■ EXERCISE AIM ■
The complete listing should be restated exactly.
────
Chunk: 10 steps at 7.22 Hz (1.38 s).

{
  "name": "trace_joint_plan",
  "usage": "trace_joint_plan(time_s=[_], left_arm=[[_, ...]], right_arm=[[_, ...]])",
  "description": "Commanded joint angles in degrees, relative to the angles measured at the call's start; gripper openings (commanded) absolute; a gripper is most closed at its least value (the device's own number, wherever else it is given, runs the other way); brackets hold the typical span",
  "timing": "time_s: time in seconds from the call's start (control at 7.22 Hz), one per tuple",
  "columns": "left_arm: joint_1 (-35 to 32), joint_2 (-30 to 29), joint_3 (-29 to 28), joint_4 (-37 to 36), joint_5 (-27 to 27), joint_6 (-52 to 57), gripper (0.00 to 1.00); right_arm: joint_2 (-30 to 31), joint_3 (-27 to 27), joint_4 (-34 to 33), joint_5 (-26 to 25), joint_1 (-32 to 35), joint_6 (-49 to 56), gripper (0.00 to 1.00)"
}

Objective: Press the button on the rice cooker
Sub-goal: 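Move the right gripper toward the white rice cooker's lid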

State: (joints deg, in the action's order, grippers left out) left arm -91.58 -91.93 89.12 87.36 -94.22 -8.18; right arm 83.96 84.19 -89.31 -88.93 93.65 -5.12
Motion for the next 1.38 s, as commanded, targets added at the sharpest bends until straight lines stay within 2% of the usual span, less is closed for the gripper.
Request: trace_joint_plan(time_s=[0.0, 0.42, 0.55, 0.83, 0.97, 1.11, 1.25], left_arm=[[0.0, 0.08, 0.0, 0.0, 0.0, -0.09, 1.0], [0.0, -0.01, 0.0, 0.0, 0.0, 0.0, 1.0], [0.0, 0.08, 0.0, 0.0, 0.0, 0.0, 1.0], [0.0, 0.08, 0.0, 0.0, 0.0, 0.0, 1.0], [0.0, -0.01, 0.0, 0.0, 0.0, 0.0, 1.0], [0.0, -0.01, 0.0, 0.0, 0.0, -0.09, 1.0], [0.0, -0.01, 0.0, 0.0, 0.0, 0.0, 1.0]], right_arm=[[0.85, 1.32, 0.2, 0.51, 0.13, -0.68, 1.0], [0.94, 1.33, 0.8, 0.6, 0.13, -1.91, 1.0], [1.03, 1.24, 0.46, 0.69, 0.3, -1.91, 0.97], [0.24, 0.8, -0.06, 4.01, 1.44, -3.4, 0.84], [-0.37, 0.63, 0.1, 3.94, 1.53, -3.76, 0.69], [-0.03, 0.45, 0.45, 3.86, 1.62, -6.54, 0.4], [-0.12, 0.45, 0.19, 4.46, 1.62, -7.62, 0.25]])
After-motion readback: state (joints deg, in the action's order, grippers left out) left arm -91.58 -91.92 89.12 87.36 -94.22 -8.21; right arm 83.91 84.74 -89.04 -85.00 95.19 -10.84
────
■ SOLUTION ■
Chunk: 10 steps at 7.22 Hz (1.38 s).

{
  "name": "trace_joint_plan",
  "usage": "trace_joint_plan(time_s=[_], left_arm=[[_, ...]], right_arm=[[_, ...]])",
  "description": "Commanded joint angles in degrees, relative to the angles measured at the call's start; gripper openings (commanded) absolute; a gripper is most closed at its least value (the device's own number, wherever else it is given, runs the other way); brackets hold the typical span",
  "timing": "time_s: time in seconds from the call's start (control at 7.22 Hz), one per tuple",
  "columns": "left_arm: joint_1 (-35 to 32), joint_2 (-30 to 29), joint_3 (-29 to 28), joint_4 (-37 to 36), joint_5 (-27 to 27), joint_6 (-52 to 57), gripper (0.00 to 1.00); right_arm: joint_2 (-30 to 31), joint_3 (-27 to 27), joint_4 (-34 to 33), joint_5 (-26 to 25), joint_1 (-32 to 35), joint_6 (-49 to 56), gripper (0.00 to 1.00)"
}

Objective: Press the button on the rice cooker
Sub-goal: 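Move the right gripper toward the white rice cooker's lid
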
State: (joints deg, in the action's order, grippers left out) left arm -91.58 -91.93 89.12 87.36 -94.22 -8.18; right arm 83.96 84.19 -89.31 -88.93 93.65 -5.12
Motion for the next 1.38 s, as commanded, targets added at the sharpest bends until straight lines stay within 2% of the usual span, less is closed for the gripper.
Request: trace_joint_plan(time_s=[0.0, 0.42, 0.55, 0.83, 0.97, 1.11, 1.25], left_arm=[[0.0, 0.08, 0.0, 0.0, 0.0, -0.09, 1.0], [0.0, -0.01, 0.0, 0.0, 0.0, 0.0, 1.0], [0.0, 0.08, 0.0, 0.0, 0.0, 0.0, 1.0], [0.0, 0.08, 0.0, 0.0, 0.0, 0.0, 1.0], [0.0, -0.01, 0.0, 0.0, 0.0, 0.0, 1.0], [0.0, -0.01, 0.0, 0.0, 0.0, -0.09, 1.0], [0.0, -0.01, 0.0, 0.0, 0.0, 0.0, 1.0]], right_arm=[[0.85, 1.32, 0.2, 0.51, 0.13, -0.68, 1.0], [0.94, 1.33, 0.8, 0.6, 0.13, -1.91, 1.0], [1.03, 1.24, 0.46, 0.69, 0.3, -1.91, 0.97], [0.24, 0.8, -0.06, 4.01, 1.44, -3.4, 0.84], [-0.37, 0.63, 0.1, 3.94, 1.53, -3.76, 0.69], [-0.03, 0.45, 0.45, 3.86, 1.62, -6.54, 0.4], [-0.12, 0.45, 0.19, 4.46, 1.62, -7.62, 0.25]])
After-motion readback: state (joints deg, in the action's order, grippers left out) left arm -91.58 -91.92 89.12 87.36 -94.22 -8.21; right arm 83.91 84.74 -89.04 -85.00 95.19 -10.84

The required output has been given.